Along the way, Klotz’s team would also compete as the Boston Shamrocks, New Jersey Reds and New York Nationals, among other names, but at heart they were always the Generals, and always a mirror image of Klotz’s vision for how basketball should be played.
“I had a meeting with (former Globetrotter) Marques Haynes once, and Marcus was a very, very demanding, very great athlete, and Red used to chase Marques on the dribble,” Ferrari said. “Marques used very colorful language, and Marques would say to me, ‘I told Red, ‘Don’t guard me, just try to take the ball from me — go ahead, you little SOB,'’’ and he would laugh.
“Marques would giggle, and he would say, ‘And you know what, Red tried every single night and sometimes he got it. And what I know is that he thrilled the audience.’ That was Red: ’I’m going to go out tonight and try to beat you, and then I’m going to try to make you funny, and then I’m going to try to beat you again.’ He was ideal.”
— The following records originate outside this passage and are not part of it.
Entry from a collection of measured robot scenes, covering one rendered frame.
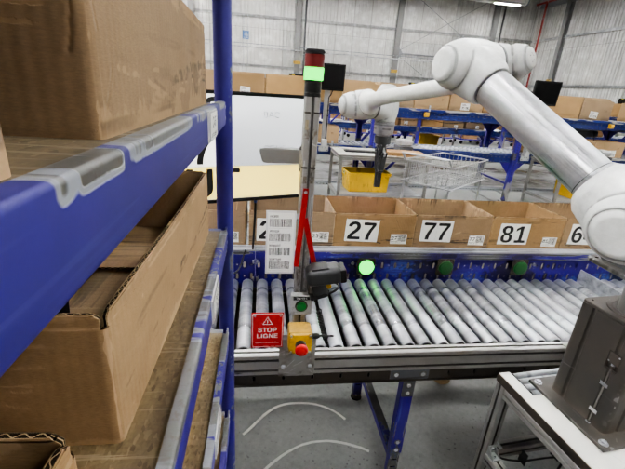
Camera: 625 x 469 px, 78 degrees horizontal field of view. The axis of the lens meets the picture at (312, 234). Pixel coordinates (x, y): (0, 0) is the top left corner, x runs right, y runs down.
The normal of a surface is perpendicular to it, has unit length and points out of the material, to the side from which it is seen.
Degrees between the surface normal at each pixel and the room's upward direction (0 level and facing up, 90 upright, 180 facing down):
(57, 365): 91
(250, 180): 86
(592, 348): 90
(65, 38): 90
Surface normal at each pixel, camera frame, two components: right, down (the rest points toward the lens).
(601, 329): -0.97, 0.02
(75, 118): 0.13, 0.36
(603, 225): -0.77, 0.27
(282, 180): 0.46, 0.28
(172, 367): 0.07, -0.93
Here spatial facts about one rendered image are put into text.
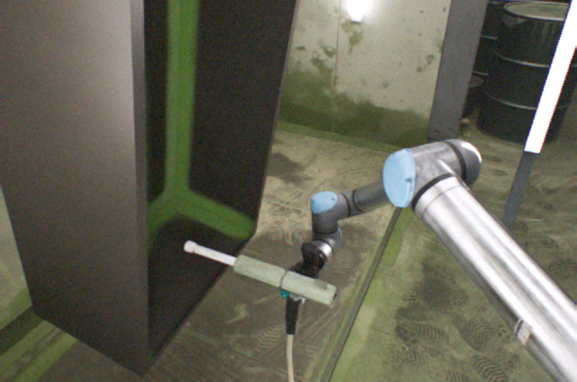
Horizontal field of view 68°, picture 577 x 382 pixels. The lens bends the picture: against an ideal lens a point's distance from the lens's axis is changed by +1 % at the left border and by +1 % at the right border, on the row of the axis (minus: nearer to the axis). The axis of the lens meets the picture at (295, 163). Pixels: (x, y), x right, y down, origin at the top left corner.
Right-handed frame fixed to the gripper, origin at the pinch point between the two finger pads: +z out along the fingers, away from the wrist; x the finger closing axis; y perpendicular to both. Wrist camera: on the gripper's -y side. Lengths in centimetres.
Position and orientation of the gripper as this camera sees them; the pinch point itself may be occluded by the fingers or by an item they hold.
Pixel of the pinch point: (291, 292)
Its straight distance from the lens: 127.2
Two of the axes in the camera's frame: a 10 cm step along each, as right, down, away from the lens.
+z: -3.7, 3.7, -8.5
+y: -0.8, 9.0, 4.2
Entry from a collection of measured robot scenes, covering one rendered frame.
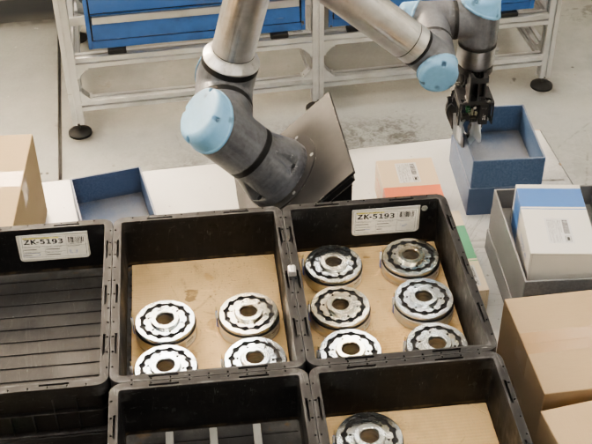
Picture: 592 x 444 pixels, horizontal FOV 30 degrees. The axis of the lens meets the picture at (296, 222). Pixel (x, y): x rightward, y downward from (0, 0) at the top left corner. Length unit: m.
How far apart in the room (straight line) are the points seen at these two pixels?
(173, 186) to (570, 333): 0.97
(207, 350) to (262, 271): 0.22
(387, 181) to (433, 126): 1.57
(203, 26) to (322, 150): 1.60
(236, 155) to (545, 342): 0.68
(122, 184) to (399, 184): 0.59
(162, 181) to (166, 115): 1.50
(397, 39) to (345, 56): 2.26
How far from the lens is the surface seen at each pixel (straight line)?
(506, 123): 2.48
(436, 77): 2.02
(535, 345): 1.86
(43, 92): 4.15
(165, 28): 3.70
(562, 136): 3.89
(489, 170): 2.30
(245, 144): 2.11
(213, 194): 2.40
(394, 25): 1.98
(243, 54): 2.15
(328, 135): 2.18
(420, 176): 2.33
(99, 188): 2.40
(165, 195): 2.41
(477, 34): 2.16
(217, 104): 2.09
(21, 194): 2.15
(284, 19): 3.73
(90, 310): 1.97
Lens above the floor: 2.16
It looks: 39 degrees down
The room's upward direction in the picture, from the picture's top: 1 degrees counter-clockwise
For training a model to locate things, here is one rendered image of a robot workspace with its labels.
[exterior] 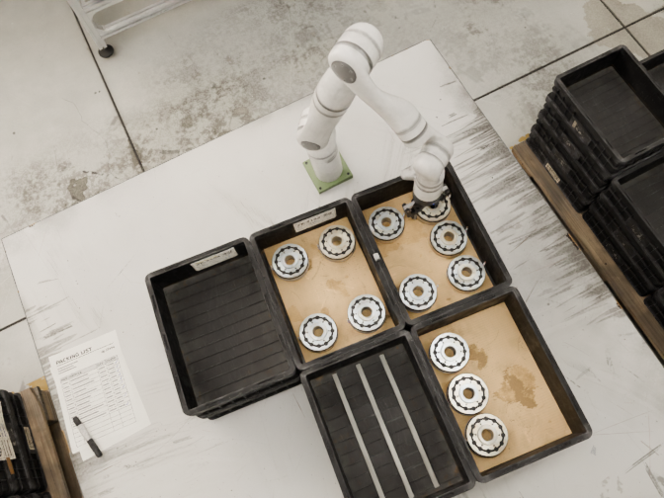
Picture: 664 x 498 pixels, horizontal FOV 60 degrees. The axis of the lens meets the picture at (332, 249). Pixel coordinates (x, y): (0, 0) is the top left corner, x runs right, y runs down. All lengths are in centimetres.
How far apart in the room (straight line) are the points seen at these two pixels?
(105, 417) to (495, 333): 113
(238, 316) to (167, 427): 38
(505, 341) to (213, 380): 79
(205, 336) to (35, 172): 170
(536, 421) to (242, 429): 79
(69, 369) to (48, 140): 154
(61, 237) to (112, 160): 99
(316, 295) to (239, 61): 174
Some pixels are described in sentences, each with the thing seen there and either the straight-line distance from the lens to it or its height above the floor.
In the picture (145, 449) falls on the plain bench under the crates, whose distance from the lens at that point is 180.
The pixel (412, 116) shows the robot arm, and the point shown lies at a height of 129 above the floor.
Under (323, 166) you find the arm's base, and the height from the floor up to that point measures 84.
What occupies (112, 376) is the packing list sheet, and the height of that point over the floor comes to 70.
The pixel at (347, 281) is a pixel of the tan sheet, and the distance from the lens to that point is 162.
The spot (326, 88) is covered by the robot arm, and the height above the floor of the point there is 126.
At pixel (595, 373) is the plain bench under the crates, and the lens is 181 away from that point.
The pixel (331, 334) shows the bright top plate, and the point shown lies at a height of 86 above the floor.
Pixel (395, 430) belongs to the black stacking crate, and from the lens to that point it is 156.
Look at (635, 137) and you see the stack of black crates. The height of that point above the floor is 49.
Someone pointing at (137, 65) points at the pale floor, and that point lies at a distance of 324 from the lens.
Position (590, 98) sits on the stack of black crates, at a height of 49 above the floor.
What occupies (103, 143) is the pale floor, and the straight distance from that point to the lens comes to 305.
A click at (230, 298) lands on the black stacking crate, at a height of 83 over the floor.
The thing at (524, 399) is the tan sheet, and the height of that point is 83.
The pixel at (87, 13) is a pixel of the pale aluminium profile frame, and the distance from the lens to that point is 315.
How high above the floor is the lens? 238
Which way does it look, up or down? 70 degrees down
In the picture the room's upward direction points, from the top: 11 degrees counter-clockwise
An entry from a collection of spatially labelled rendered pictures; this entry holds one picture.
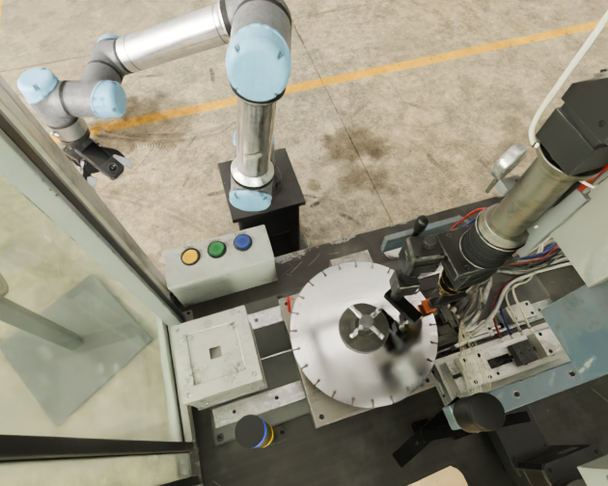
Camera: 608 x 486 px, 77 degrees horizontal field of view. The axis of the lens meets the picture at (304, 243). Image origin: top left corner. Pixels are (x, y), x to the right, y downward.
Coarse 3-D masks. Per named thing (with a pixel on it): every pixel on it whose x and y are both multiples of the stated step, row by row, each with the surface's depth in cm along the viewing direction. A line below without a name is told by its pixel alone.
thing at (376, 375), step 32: (320, 288) 90; (352, 288) 90; (384, 288) 90; (320, 320) 86; (320, 352) 83; (352, 352) 83; (384, 352) 83; (416, 352) 83; (320, 384) 80; (352, 384) 80; (384, 384) 80; (416, 384) 80
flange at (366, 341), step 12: (348, 312) 86; (372, 312) 86; (348, 324) 84; (384, 324) 85; (348, 336) 83; (360, 336) 83; (372, 336) 83; (384, 336) 83; (360, 348) 82; (372, 348) 82
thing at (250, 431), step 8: (248, 416) 58; (256, 416) 58; (240, 424) 57; (248, 424) 57; (256, 424) 57; (264, 424) 59; (240, 432) 56; (248, 432) 56; (256, 432) 57; (264, 432) 57; (240, 440) 56; (248, 440) 56; (256, 440) 56
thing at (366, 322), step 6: (354, 312) 82; (360, 312) 82; (378, 312) 82; (360, 318) 81; (366, 318) 81; (372, 318) 81; (360, 324) 81; (366, 324) 80; (372, 324) 80; (354, 330) 80; (360, 330) 80; (366, 330) 82; (372, 330) 80; (354, 336) 80; (378, 336) 80
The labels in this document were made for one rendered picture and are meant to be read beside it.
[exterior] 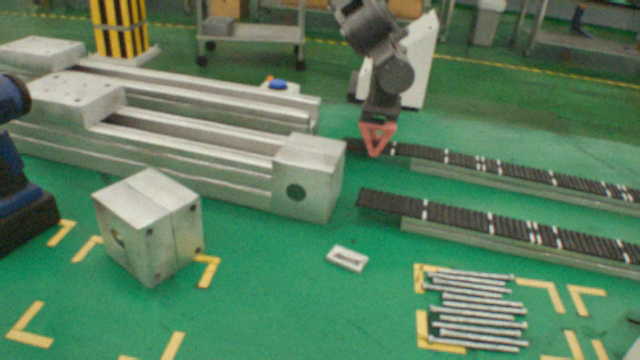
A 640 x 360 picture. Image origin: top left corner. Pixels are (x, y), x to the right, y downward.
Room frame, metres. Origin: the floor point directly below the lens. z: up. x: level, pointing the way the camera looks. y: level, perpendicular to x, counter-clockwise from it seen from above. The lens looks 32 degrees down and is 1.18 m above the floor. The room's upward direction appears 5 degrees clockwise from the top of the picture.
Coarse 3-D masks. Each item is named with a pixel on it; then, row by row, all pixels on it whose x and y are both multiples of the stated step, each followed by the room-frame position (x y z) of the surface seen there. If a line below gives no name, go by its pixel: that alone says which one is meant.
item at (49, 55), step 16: (0, 48) 0.85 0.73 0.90; (16, 48) 0.86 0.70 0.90; (32, 48) 0.86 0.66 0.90; (48, 48) 0.87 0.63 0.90; (64, 48) 0.88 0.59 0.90; (80, 48) 0.91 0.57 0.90; (0, 64) 0.85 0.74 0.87; (16, 64) 0.84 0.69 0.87; (32, 64) 0.83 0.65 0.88; (48, 64) 0.82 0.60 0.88; (64, 64) 0.86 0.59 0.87
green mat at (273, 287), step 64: (320, 128) 0.85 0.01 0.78; (448, 128) 0.91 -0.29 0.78; (512, 128) 0.96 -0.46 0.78; (64, 192) 0.52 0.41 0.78; (384, 192) 0.62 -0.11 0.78; (448, 192) 0.64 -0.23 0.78; (512, 192) 0.66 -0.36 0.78; (64, 256) 0.38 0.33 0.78; (256, 256) 0.43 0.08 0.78; (320, 256) 0.44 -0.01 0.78; (384, 256) 0.45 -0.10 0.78; (448, 256) 0.46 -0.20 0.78; (512, 256) 0.47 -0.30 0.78; (0, 320) 0.27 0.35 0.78; (64, 320) 0.29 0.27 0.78; (128, 320) 0.30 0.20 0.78; (192, 320) 0.31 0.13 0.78; (256, 320) 0.32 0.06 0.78; (320, 320) 0.33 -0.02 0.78; (384, 320) 0.34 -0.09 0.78; (512, 320) 0.35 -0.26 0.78; (576, 320) 0.36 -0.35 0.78
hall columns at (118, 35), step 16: (96, 0) 3.44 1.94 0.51; (112, 0) 3.43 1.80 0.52; (128, 0) 3.48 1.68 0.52; (96, 16) 3.44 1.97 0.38; (112, 16) 3.43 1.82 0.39; (128, 16) 3.45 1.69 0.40; (144, 16) 3.71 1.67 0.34; (96, 32) 3.44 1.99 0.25; (112, 32) 3.43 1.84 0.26; (128, 32) 3.42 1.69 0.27; (144, 32) 3.68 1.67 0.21; (112, 48) 3.43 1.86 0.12; (128, 48) 3.42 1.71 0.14; (144, 48) 3.65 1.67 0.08
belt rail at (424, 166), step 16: (416, 160) 0.70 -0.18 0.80; (448, 176) 0.69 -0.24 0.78; (464, 176) 0.68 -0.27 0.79; (480, 176) 0.68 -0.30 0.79; (496, 176) 0.67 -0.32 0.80; (528, 192) 0.66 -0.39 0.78; (544, 192) 0.65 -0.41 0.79; (560, 192) 0.65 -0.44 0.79; (576, 192) 0.64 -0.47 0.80; (608, 208) 0.63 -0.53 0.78; (624, 208) 0.62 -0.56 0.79
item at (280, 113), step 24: (0, 72) 0.87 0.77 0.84; (24, 72) 0.85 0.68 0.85; (72, 72) 0.84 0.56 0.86; (96, 72) 0.89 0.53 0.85; (120, 72) 0.88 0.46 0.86; (144, 72) 0.87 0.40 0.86; (144, 96) 0.79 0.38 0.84; (168, 96) 0.77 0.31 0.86; (192, 96) 0.76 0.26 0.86; (216, 96) 0.77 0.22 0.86; (240, 96) 0.82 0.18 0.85; (264, 96) 0.81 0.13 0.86; (288, 96) 0.80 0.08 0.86; (216, 120) 0.75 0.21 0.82; (240, 120) 0.74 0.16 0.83; (264, 120) 0.73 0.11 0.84; (288, 120) 0.73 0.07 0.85; (312, 120) 0.78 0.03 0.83
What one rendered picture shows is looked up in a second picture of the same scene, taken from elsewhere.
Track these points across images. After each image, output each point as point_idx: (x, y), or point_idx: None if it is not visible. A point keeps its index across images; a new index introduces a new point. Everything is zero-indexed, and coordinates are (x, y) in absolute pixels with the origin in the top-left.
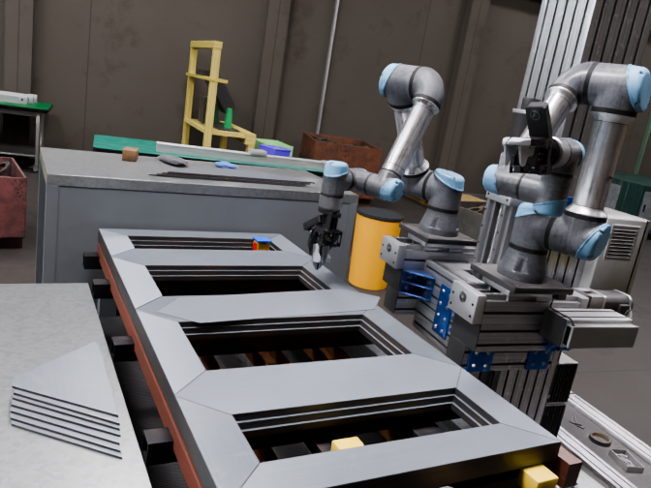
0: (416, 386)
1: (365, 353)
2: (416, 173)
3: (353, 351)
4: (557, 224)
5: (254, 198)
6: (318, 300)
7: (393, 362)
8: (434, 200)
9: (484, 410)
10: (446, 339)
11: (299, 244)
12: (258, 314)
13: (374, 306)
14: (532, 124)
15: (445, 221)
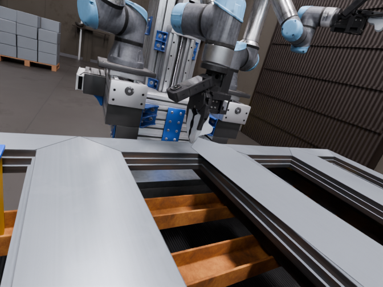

The Generals rarely did beat the Globetrotters, of course, with only one official victory over their main counterparts in the history of the series. But sure enough, when the Generals — playing then as the New Jersey Reds — did emerge victorious, in a 1971 game in Martin, Tenn., it was Klotz, at age 50, who made the game-winning basket with three seconds to play.
“Red was methodical and knew that the ball moved faster than his feet,” Ferrari said. “Red was smart. He was always a smart basketball player, and when he hit (the shot) — as he tells me the story — he ran back to the locker room and turned to his guys and said, ‘We just won the game,’ and the guys were all smiling, and he said, ‘I don’t think the 'Trotters realize it yet, let’s get back to the locker room.’ And then what he did, they were popping and pouring orange soda on their heads because they didn’t have any Champagne.
“I think what it did, to some degree, was it legitimized that the Generals were not a pie-in-the-face, hit-me-over-the-head-with-a-rubber-bat basketball team. There was pride and talent there, led by Red.”
Added Dunbar: “I think it was good for basketball, really. To beat the Globetrotters is like Santa Claus — you don’t see it, but it happened, and he made it happen. I think it was a great moment in the game of basketball, and people love to remember that.”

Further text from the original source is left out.